Given the difficulty in achieving a universal definition for AGI, it’s no surprise that developing a single test or metric for its presence is equally controversial. Further complicating matters is the importance of external environment in analyzing an AI’s behavior.
Numerous tests have been proposed beginning with the Turing Test put forth by Alan Turing in 1950. In this test, a machine passes if it is able to successfully imitate human conversation and fool an evaluator. A similar version, the Virtual Turing Test plays out the same scenario through avatars in a virtual world. A Text Compression Test challenges an AI to compress a text by recognizing and understanding patterns contained within.
There are also various tests challenging an AI or robot to accomplish human educational goals – graduate from an online university, graduate from a physical university, or win a Nobel Prize. Some of these clearly overshoot human-level intelligence as few humans are Nobel Prize winners. Practical tests have been put forth by those advocating for a pragmatic approach to AGI. The Coffee Test, proposed by Apple co-founder Steve Wozniak, asks whether an AI can enter an average American home and make a cup of coffee. Similarly, the Employment Test challenges an AI to hold down a human job.
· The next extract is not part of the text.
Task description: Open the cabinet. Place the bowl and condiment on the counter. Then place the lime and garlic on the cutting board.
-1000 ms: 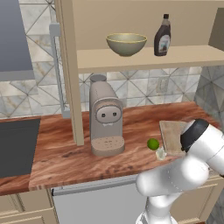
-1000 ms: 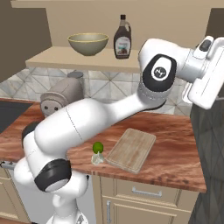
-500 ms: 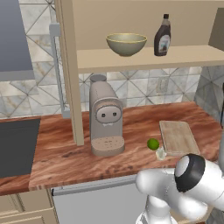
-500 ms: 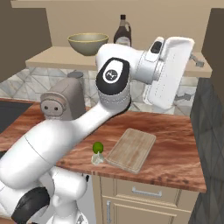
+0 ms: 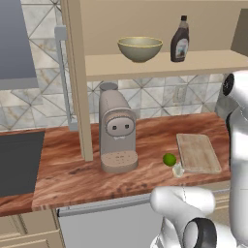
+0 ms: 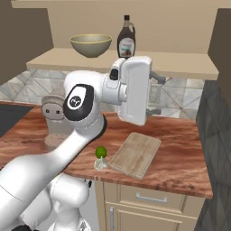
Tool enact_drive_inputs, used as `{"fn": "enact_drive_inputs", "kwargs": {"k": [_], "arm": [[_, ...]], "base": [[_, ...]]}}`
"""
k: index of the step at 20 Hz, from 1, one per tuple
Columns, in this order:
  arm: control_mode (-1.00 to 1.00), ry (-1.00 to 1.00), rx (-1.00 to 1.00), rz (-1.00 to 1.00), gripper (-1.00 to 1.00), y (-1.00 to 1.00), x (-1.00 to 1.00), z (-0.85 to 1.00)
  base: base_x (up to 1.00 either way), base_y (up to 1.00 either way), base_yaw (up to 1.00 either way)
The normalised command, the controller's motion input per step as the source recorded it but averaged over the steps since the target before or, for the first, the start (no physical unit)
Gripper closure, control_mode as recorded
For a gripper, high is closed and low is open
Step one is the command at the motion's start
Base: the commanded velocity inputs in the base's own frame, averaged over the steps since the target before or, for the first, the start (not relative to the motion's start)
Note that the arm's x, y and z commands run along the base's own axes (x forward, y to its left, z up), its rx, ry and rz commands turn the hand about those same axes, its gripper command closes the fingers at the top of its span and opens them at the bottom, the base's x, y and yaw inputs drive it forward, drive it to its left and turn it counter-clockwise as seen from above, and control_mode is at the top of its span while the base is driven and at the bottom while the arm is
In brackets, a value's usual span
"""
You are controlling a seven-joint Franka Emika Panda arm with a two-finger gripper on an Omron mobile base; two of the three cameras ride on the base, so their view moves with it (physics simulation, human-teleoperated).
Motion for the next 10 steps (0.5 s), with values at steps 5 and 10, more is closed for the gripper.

While settling on a test for AGI is difficult, establishing a metric for partial progress toward AGI is exponentially more so. Practical tests have been proposed, such as putting an AI through elementary school or using the coffee test, but these can be easily gamed by systems designed with the test in mind. Some researchers suggest that it is fundamentally impossible to quantify progress toward AGI due to the principle of “cognitive synergy”. A fully functional AI maybe achieve 100% on a test while a 90% functional AI may only score 50% on the same test.
All-in-all, achieving AGI is an extraordinary undertaking and a far cry from the “AI” currently touted by start-ups and marketers. Developing a true artificial intelligence, and establishing it as such, is an ongoing challenge that continues to be hindered by difficulties devising definitions, metrics and tests. However, its inevitable arrival promises to herald a new era in human-machine interactions and perhaps force a redefinition of “intelligence” itself.